Just after 8 am on Wednesday, the 63-year-old’s body was found in the vehicle near Skyring Creek at Belli Park, west of Eumundi on the Sunshine Coast.
At about 4.45 am, emergency services received a report of a submerged SUV. Due to rising floodwaters, they were initially unable to reach the vehicle. The woman was the only occupant of the Honda CRV.
Premier Annastacia Palaszczuk announced the discovery of the body calling the incident a “tragedy”.
The last 24 hours have seen almost half a metre of rainfall on some parts of her state, causing multiple road closures and transport chaos.
Swift-water rescue crews have been dispatched to help dozens of stranded residents after emergency services received more than a hundred calls for assistance.
Over a hundred calls have been received by emergency services, and swift-water rescue crews have been dispatched to rescue dozens of stranded residents.
Palaszczuk said there is the potential for a significant rainfall event in southeast Queensland.
Near Gympie, a freight train overturned, leaving the driver with minor injuries.
Ten other people were reported missing by Sunshine Coast Police District Superintendent Craig Hawkins, according to local media.

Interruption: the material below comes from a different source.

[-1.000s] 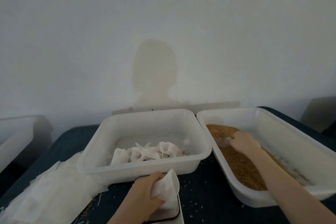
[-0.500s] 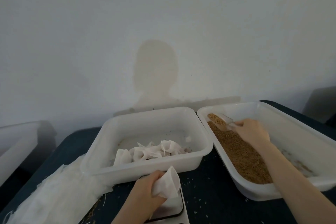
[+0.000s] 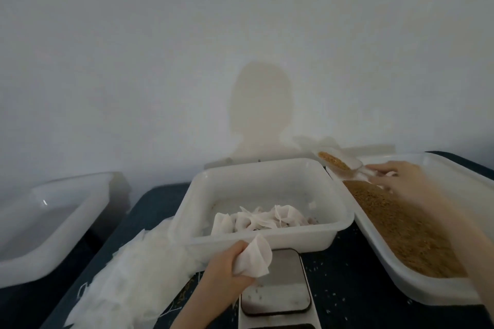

Motorists warned about flooding in Southeastern Australia
At 5 PM Australia time, in Queensland, fifteen dams are full and it is expected to rain more in the coming days.
In the coming days, there is an increased risk of dangerous and life-threatening flash flooding in many catchments, according to Palaszczuk.
Motorists were advised not to drive through flooded roads and to stay at home. Many locals are upset as they have spent months at home during the Australia lockdown.
Police told residents to reconsider their plans to travel today due to flash flooding on roads and bridges.
New South Wales has also been pelted by heavy rain, with parts of Sydney briefly submerged Tuesday.
According to Australia’s Bureau of Meteorology, La Nina increases the likelihood of tropical cyclones off its Pacific coast.
La Niña is a complex weather pattern that occurs every few years. It’s caused by changes in ocean temperatures in the Pacific Ocean’s equatorial band.
The phenomenon occurs when strong winds push warm water from South America across the Pacific Ocean to Australia.
Heat moving over a quarter of the planet, and especially in the form of temperatures at the ocean surface, can have a significant impact on weather everywhere.